Output the entries below without any alteration.

Source material: Begin

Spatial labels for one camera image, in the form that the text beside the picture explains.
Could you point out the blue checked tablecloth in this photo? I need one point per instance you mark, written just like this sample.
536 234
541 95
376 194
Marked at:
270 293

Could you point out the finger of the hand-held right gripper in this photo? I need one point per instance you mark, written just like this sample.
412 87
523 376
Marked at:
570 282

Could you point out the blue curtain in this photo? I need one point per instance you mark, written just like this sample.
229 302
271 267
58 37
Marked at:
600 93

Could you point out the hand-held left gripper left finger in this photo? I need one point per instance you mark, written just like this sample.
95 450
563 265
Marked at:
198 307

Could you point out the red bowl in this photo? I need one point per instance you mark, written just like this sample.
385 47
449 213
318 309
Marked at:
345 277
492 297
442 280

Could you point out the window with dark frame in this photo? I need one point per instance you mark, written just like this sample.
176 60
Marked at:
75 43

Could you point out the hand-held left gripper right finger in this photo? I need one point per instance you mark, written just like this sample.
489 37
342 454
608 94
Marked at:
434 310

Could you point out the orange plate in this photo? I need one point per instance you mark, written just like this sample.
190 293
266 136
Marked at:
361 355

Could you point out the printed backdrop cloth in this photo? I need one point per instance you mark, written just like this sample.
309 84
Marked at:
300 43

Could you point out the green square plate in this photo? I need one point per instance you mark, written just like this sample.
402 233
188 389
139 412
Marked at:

Source material: End

### Response to this task
Spatial labels for one camera image, in the form that the text beside the picture explains.
Could you point out the blue checked tablecloth in this photo? I need one point per instance you mark, written just like this sample.
536 234
541 95
376 194
Marked at:
270 293

Could you point out the finger of the hand-held right gripper in this photo? I need one point per instance you mark, written just like this sample.
412 87
523 376
Marked at:
570 282

Could you point out the blue curtain in this photo? I need one point per instance you mark, written just like this sample.
229 302
271 267
58 37
Marked at:
600 93

Could you point out the hand-held left gripper left finger in this photo? I need one point per instance you mark, written just like this sample.
95 450
563 265
Marked at:
198 307

Could you point out the red bowl in this photo? I need one point per instance you mark, written just like this sample.
385 47
449 213
318 309
Marked at:
345 277
492 297
442 280

Could you point out the window with dark frame in this photo? I need one point per instance you mark, written just like this sample.
176 60
Marked at:
75 43

Could you point out the hand-held left gripper right finger in this photo? I need one point per instance you mark, written just like this sample.
489 37
342 454
608 94
Marked at:
434 310

Could you point out the orange plate in this photo? I need one point per instance you mark, written just like this sample.
190 293
266 136
Marked at:
361 355

Could you point out the printed backdrop cloth in this photo? I need one point per instance you mark, written just like this sample.
309 84
Marked at:
300 43

Could you point out the green square plate in this photo? I need one point per instance you mark, written just like this sample.
402 233
188 389
139 412
Marked at:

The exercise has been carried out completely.